#### What you need to do
Each line that holds the string "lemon" counts once. Say how many such lines the entries have, giving the number only.

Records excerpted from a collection
········
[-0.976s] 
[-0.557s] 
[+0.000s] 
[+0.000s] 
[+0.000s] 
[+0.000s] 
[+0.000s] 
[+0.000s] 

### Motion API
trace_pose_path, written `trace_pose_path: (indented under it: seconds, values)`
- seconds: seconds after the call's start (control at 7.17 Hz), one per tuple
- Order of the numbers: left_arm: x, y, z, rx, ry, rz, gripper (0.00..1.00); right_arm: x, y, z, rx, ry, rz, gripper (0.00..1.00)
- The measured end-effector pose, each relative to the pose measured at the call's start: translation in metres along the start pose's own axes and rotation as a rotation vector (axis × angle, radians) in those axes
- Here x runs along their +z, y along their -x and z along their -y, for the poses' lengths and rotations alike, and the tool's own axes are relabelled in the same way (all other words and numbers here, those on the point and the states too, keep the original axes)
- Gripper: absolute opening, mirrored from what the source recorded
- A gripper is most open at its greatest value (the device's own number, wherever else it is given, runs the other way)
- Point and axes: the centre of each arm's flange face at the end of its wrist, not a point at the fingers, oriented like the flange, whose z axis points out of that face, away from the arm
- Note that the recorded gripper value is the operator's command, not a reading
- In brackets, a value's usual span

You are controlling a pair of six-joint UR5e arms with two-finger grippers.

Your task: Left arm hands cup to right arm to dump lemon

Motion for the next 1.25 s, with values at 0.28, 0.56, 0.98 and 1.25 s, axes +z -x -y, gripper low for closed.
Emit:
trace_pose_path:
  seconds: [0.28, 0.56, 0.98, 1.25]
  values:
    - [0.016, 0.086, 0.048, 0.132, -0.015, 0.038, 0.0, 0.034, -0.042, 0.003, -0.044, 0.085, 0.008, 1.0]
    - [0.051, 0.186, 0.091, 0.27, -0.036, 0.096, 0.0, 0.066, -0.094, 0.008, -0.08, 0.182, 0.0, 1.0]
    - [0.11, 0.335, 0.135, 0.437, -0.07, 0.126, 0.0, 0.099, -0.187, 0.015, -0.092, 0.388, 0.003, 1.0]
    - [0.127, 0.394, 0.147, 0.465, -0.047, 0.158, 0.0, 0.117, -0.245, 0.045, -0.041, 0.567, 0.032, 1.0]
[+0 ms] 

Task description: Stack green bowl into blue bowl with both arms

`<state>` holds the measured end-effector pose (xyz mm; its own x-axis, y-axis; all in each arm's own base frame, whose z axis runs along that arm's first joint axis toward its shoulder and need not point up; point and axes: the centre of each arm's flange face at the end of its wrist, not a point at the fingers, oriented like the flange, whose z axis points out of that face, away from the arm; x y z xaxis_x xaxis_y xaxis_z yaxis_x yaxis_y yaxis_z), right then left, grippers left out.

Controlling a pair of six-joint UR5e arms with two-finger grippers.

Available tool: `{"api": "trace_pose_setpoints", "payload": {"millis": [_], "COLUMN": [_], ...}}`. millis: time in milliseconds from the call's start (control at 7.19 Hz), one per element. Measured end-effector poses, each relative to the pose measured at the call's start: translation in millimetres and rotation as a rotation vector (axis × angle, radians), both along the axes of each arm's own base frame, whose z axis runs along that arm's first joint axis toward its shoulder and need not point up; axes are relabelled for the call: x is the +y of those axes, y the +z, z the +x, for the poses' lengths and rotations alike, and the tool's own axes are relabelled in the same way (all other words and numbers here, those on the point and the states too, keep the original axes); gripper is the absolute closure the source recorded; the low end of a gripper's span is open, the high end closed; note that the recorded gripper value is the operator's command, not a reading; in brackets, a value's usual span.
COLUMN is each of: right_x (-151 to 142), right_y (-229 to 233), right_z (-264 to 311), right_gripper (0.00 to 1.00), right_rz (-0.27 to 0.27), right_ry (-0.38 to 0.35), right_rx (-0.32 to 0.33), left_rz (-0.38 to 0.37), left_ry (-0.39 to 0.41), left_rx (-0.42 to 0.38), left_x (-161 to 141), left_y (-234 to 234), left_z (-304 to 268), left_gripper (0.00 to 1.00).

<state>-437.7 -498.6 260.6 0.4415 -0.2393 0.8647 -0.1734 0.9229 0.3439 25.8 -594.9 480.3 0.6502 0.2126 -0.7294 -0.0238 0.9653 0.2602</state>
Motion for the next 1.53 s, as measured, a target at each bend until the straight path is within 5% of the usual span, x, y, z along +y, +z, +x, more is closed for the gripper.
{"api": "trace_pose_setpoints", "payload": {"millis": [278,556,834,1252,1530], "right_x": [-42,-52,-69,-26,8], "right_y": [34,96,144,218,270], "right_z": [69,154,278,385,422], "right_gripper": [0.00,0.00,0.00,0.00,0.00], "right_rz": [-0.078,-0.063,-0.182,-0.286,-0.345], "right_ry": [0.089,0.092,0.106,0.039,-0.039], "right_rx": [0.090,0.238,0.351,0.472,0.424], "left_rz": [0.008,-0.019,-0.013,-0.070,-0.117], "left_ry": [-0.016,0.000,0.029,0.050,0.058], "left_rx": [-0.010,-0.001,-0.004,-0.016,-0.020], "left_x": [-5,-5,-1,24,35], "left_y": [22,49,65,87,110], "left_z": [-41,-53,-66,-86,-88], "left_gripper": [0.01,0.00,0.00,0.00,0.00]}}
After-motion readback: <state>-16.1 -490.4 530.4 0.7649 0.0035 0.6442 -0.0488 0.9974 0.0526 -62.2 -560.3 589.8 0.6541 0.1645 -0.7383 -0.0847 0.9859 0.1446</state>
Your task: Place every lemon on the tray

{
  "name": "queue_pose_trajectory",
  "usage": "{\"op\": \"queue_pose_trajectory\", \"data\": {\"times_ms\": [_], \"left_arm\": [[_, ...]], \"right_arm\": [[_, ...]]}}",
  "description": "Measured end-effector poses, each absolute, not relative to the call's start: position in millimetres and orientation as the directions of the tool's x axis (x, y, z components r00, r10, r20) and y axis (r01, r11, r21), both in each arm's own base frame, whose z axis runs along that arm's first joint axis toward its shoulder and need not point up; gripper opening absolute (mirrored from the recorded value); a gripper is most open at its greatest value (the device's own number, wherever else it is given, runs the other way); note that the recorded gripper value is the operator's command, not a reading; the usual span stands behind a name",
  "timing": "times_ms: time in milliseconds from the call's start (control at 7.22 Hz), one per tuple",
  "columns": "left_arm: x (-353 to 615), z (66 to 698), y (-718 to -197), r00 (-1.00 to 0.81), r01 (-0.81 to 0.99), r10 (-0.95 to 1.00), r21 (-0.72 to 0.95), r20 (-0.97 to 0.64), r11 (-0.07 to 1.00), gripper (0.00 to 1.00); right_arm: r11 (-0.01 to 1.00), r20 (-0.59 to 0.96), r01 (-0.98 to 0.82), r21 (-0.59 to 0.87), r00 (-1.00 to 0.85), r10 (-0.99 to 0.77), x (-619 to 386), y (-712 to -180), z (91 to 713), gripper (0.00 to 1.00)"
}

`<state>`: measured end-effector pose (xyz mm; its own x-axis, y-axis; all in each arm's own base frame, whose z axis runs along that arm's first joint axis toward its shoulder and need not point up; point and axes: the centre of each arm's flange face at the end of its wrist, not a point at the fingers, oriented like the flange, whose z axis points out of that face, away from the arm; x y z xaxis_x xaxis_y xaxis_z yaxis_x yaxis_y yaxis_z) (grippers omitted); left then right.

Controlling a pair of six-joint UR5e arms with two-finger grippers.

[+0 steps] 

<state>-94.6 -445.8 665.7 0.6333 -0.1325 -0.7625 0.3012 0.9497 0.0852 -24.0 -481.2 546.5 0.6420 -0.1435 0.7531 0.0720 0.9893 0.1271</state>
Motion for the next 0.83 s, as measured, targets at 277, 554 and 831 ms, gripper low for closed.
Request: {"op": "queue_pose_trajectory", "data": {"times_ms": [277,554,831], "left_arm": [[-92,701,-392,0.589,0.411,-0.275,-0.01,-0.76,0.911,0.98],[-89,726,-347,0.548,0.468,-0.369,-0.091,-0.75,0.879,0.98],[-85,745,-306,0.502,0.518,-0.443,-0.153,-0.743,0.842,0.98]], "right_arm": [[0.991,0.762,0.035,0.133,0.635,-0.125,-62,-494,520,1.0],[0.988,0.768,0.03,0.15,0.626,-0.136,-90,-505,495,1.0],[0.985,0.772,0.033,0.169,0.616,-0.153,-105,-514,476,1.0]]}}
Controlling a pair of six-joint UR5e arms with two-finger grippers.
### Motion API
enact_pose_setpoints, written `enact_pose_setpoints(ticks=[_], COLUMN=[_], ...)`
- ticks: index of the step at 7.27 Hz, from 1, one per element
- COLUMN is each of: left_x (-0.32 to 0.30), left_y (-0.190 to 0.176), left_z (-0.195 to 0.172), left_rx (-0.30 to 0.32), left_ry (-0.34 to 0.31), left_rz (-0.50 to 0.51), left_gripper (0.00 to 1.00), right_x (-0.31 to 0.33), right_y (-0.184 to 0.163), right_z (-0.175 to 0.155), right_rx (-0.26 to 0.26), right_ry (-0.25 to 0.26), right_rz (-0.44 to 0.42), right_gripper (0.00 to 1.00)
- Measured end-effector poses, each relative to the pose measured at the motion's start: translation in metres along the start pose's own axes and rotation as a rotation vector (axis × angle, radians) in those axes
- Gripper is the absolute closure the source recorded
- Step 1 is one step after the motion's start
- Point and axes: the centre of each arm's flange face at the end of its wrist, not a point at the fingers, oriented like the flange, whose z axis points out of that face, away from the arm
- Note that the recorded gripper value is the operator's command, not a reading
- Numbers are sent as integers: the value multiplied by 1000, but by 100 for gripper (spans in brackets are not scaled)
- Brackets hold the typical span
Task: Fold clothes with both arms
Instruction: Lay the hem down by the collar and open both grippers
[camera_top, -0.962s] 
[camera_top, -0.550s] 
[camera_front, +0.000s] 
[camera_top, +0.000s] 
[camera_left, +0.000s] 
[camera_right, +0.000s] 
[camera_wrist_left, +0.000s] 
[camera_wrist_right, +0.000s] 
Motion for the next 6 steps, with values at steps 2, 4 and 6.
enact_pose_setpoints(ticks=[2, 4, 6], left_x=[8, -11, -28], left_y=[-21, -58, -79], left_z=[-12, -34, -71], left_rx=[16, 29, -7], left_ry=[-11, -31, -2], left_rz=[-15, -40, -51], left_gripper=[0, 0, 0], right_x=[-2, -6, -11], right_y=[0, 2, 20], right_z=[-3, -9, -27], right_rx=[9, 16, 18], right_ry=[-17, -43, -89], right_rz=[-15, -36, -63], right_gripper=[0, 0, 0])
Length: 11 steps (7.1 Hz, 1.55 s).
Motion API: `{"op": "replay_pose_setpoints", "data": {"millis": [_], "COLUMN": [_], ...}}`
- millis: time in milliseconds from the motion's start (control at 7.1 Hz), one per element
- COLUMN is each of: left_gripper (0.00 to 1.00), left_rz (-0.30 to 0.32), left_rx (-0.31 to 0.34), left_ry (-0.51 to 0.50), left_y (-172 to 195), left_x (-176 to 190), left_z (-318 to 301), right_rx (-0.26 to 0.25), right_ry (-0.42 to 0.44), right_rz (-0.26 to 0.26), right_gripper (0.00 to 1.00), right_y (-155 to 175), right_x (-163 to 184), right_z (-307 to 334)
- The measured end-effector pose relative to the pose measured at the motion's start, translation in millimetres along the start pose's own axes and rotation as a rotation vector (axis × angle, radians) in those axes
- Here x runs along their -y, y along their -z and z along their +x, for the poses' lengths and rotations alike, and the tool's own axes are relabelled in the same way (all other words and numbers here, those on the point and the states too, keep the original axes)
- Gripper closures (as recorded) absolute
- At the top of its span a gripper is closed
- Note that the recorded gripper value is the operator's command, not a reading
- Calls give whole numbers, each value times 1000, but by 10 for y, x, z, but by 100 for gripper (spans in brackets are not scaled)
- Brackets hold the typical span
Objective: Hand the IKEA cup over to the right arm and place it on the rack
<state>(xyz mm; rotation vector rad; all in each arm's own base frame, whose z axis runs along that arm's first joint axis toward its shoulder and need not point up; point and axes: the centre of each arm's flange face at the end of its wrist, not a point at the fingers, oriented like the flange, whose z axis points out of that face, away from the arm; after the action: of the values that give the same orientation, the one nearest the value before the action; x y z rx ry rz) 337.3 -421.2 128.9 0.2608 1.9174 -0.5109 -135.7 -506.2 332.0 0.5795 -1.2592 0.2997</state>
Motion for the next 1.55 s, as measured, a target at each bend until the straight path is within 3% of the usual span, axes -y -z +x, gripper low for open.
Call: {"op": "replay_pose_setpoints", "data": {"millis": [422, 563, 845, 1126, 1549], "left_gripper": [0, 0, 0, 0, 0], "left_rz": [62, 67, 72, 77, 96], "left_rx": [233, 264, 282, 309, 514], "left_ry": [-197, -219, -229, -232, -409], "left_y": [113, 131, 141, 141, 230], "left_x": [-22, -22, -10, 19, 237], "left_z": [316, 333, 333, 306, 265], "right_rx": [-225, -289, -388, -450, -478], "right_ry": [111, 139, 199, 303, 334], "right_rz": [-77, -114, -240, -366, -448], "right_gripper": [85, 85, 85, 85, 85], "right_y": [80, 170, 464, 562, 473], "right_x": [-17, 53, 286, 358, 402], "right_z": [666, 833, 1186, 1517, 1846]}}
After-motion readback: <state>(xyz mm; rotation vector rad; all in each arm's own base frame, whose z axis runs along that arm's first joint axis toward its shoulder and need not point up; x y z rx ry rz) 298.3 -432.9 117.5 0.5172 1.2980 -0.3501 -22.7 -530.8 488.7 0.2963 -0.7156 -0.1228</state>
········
#### Answer section
2